What the task requires
Starting with the line that has "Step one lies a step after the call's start" and finishing with the line that has "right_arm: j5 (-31", set down each line below exactly. Pictures are not copied.

Supplied records Start Marker

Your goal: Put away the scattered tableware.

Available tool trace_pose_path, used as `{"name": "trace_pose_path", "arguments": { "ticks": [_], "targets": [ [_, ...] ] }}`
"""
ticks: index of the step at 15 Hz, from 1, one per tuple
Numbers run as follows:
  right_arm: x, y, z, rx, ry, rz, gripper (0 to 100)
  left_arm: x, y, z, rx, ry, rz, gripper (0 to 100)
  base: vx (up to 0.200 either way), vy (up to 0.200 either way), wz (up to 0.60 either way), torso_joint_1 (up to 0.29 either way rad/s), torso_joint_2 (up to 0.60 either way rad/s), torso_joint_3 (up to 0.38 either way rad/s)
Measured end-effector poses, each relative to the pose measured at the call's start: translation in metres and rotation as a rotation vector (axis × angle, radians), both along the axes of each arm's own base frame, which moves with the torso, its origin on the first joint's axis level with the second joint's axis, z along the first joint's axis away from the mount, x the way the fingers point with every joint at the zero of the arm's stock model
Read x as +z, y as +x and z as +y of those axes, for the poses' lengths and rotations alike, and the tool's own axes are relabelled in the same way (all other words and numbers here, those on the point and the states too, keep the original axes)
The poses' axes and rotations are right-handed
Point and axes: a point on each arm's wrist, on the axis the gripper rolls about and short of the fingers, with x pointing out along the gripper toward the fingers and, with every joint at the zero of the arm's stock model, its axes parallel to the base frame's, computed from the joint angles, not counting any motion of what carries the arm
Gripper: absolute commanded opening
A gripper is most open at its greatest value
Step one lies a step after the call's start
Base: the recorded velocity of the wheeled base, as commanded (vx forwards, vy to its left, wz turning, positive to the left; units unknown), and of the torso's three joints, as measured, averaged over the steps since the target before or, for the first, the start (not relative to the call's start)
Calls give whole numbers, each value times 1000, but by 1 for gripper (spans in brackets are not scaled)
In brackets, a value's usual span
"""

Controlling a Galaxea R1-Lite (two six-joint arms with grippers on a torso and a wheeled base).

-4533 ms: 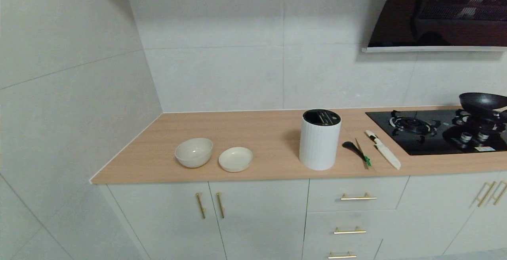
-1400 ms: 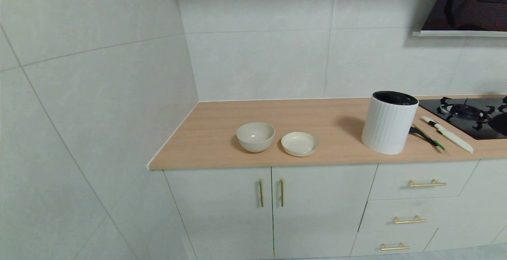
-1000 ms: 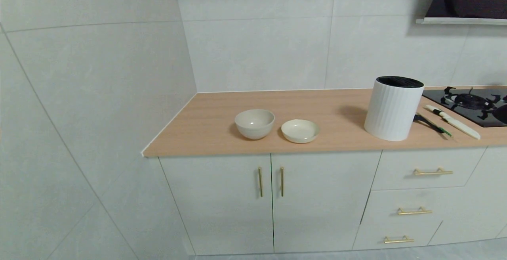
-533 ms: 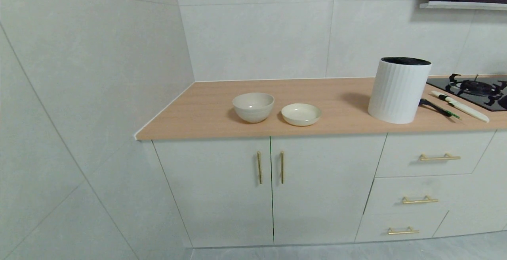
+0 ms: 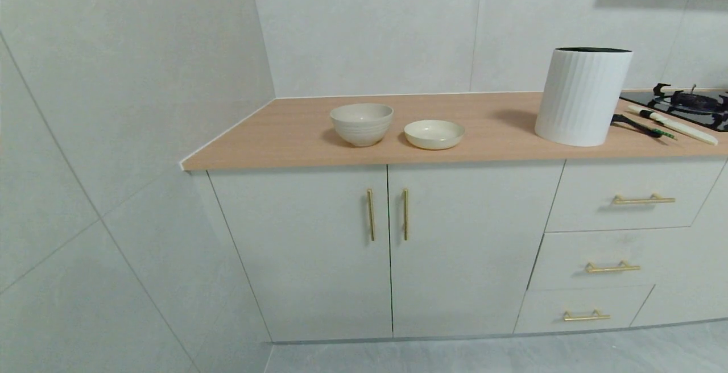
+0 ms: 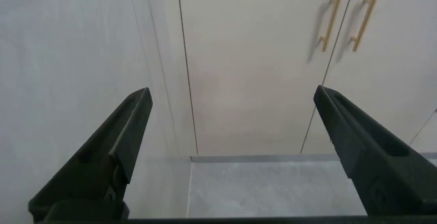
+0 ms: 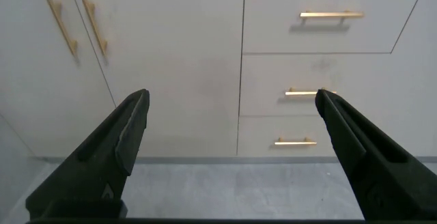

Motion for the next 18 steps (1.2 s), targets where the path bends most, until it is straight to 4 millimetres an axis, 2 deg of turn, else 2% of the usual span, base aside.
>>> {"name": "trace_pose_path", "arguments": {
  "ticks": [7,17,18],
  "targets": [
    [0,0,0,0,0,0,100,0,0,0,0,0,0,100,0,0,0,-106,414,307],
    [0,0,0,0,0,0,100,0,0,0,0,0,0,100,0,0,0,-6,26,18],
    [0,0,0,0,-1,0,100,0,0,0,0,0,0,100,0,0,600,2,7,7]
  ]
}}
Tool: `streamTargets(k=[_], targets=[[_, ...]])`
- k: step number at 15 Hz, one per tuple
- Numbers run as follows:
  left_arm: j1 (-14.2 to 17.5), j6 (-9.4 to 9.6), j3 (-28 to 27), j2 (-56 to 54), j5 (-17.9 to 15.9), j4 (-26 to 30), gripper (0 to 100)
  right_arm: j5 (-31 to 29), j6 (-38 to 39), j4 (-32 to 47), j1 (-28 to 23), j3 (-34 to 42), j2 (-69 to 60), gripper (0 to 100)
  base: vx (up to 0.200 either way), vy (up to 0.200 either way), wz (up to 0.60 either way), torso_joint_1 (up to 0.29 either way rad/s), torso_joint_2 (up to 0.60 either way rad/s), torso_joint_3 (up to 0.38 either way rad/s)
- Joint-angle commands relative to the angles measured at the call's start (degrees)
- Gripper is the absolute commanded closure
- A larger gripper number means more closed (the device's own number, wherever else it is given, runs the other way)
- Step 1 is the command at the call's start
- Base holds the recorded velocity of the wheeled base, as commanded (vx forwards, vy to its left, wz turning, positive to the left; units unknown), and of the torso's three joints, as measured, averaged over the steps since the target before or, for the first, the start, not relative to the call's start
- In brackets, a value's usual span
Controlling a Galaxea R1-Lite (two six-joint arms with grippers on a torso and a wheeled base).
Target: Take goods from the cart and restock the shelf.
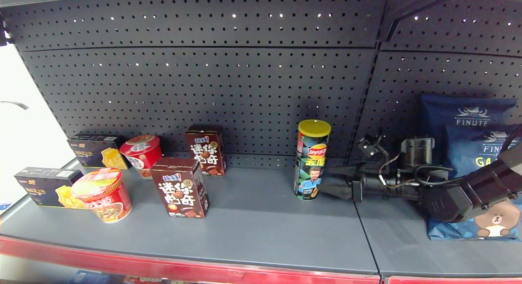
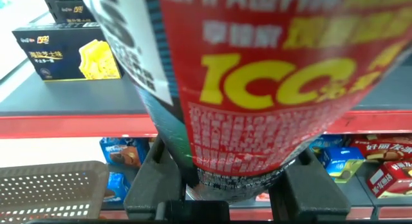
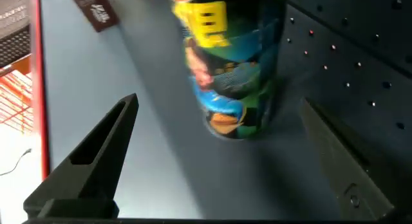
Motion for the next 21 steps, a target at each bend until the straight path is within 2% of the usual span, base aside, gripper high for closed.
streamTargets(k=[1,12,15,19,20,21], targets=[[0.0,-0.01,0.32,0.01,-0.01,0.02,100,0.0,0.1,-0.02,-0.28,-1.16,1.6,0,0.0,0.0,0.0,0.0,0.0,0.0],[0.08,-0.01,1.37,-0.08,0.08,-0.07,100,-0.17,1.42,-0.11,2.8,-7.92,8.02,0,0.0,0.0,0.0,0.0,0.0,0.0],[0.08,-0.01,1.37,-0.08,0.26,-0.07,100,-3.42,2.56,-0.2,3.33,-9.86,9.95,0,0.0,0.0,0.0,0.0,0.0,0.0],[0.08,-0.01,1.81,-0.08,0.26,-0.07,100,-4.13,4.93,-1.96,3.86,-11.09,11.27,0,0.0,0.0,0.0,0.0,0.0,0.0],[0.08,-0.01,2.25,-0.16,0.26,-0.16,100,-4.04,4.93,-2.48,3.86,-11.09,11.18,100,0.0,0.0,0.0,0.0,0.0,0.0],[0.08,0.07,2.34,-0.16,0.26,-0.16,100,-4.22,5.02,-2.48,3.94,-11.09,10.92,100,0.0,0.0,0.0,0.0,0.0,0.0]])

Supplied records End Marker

Written answer
Step one lies a step after the call's start
Base: the recorded velocity of the wheeled base, as commanded (vx forwards, vy to its left, wz turning, positive to the left; units unknown), and of the torso's three joints, as measured, averaged over the steps since the target before or, for the first, the start (not relative to the call's start)
Calls give whole numbers, each value times 1000, but by 1 for gripper (spans in brackets are not scaled)
In brackets, a value's usual span
"""

Controlling a Galaxea R1-Lite (two six-joint arms with grippers on a torso and a wheeled base).

-4533 ms: 
-1400 ms: 
-1000 ms: 
-533 ms: 
+0 ms: 
+0 ms: 
+0 ms: 

Motion for the next 18 steps (1.2 s), targets where the path bends most, until it is straight to 4 millimetres an axis, 2 deg of turn, else 2% of the usual span, base aside.
>>> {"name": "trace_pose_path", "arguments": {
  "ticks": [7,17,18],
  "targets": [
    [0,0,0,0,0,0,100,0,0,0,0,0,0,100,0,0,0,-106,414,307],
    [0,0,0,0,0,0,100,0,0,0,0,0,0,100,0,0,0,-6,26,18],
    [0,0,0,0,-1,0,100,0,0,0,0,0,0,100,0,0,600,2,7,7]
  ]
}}
Tool: `streamTargets(k=[_], targets=[[_, ...]])`
- k: step number at 15 Hz, one per tuple
- Numbers run as follows:
  left_arm: j1 (-14.2 to 17.5), j6 (-9.4 to 9.6), j3 (-28 to 27), j2 (-56 to 54), j5 (-17.9 to 15.9), j4 (-26 to 30), gripper (0 to 100)
  right_arm: j5 (-31 to 29), j6 (-38 to 39), j4 (-32 to 47), j1 (-28 to 23), j3 (-34 to 42), j2 (-69 to 60), gripper (0 to 100)

No more output is expected for this exercise.